Implications and Future Directions
Practical Implications
- Federated LMs Are Vulnerable: FL does not guarantee protection against targeted privacy leakage, especially for OOD sensitive data.
- Intermediate Model Snapshots Are High-Risk: Model checkpoints during training are more susceptible to leakage than final models.
- Selective Weight Manipulation Is Potent: Attacks focusing on specific layers can dramatically increase memorization and leakage without global model drift.
Theoretical Implications
- Memorization Dynamics in FL: The findings highlight the non-uniform forgetting and memorization behavior of LMs in FL, with implications for privacy analysis and defense design.
- Layerwise Susceptibility: The identification of sensitive layers provides a new axis for both attack and defense research in neural architectures.
Future Work
- Advanced Defenses: There is a need for federated learning frameworks that can mitigate selective weight tampering, possibly via secure aggregation, robust DP, or architectural modifications.
- Generalization to Other Modalities: Extending these attacks and defenses to multimodal FL (e.g., vision, speech) is a promising direction.
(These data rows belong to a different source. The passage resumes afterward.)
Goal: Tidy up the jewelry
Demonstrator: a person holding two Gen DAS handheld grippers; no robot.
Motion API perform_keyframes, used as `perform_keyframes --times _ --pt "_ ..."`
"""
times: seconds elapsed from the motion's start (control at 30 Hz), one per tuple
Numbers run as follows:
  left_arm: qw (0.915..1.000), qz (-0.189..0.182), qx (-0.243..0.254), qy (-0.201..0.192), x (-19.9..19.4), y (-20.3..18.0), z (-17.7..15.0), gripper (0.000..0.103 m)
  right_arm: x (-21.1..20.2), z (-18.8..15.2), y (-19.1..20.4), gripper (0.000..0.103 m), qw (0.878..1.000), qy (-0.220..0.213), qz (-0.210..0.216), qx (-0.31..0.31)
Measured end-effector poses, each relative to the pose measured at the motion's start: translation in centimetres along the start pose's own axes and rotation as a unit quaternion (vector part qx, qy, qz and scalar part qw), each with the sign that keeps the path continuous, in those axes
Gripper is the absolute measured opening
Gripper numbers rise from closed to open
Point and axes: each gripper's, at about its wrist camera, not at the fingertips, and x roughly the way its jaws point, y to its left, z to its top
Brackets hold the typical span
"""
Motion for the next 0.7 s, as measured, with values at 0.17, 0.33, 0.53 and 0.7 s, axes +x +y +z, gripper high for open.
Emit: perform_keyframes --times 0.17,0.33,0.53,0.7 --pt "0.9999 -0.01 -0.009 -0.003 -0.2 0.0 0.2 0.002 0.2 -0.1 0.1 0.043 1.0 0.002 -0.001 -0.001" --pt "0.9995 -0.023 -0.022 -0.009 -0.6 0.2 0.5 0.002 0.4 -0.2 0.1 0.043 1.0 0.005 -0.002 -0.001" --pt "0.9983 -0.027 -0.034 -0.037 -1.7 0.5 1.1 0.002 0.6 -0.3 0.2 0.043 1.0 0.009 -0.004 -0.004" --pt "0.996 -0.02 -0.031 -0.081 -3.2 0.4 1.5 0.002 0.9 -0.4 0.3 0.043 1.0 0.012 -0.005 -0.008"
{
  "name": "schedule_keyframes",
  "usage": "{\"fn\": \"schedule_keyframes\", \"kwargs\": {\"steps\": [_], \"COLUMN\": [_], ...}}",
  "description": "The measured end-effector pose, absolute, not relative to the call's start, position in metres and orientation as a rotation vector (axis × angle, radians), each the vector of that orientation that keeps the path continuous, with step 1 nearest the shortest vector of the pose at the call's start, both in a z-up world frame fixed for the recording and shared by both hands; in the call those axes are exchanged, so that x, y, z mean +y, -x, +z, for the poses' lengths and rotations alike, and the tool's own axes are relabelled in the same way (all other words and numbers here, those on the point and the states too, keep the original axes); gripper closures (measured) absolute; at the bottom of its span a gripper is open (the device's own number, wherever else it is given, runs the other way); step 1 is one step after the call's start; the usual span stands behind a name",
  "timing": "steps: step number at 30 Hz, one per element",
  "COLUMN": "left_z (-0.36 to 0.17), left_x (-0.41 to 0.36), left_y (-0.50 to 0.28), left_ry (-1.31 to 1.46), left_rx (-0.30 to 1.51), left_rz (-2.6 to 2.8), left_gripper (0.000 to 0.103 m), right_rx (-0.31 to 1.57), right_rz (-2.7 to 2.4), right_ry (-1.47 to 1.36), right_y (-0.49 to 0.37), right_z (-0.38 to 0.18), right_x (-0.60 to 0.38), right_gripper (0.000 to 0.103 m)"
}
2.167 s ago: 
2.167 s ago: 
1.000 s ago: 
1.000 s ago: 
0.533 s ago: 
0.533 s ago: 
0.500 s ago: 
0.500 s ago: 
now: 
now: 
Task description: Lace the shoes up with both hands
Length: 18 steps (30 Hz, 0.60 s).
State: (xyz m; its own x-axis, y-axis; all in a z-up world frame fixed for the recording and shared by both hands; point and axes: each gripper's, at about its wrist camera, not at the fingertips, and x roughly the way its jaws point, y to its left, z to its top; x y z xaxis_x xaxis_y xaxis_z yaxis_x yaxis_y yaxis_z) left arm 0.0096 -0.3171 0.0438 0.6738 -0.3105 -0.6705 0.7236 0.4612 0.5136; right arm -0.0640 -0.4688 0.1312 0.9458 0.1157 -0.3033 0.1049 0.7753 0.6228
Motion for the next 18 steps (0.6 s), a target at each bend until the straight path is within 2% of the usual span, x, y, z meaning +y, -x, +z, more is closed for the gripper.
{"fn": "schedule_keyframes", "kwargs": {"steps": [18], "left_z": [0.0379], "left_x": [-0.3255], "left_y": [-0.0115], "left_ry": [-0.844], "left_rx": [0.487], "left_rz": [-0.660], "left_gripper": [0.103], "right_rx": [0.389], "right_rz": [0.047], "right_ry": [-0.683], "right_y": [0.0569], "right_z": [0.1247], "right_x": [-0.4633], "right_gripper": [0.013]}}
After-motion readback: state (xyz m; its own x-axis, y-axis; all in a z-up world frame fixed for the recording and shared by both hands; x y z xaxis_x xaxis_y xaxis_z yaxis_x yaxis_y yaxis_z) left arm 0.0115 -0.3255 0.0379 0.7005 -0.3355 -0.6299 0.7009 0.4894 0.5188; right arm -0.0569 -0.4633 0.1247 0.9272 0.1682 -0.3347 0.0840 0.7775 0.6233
- Automated Sensitive Layer Detection: Developing automated methods for identifying and protecting sensitive layers could improve privacy guarantees.
Conclusion
FLTrojan demonstrates that federated LMs are highly vulnerable to privacy leakage via targeted attacks on intermediate model states and selective weight tampering. The proposed MDM techniques (SWO, WTL) significantly outperform prior attacks, achieving up to 71% reconstruction of private data and a 29% increase in membership inference recall. Existing defenses such as DP are insufficient without severe utility loss. The work underscores the urgent need for more robust privacy-preserving mechanisms in federated language modeling and provides a foundation for future research on both attack and defense strategies.